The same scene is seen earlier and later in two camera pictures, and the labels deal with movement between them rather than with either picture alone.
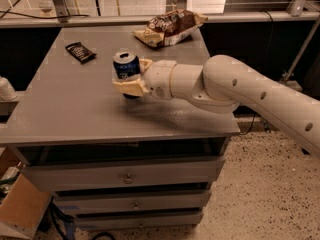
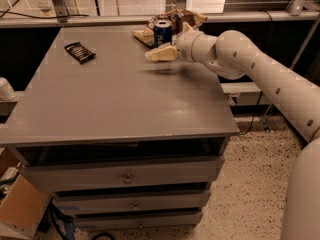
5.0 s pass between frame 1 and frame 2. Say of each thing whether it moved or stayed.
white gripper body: moved
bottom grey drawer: stayed
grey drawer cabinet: stayed
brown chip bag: stayed
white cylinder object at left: stayed
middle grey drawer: stayed
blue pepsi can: moved
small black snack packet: stayed
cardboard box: stayed
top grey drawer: stayed

**Exercise aim:** For this exercise, copy word for word the line that contains "small black snack packet: stayed" and every line after it, ending with the last line of the entries above.

**Response to this task:**
small black snack packet: stayed
cardboard box: stayed
top grey drawer: stayed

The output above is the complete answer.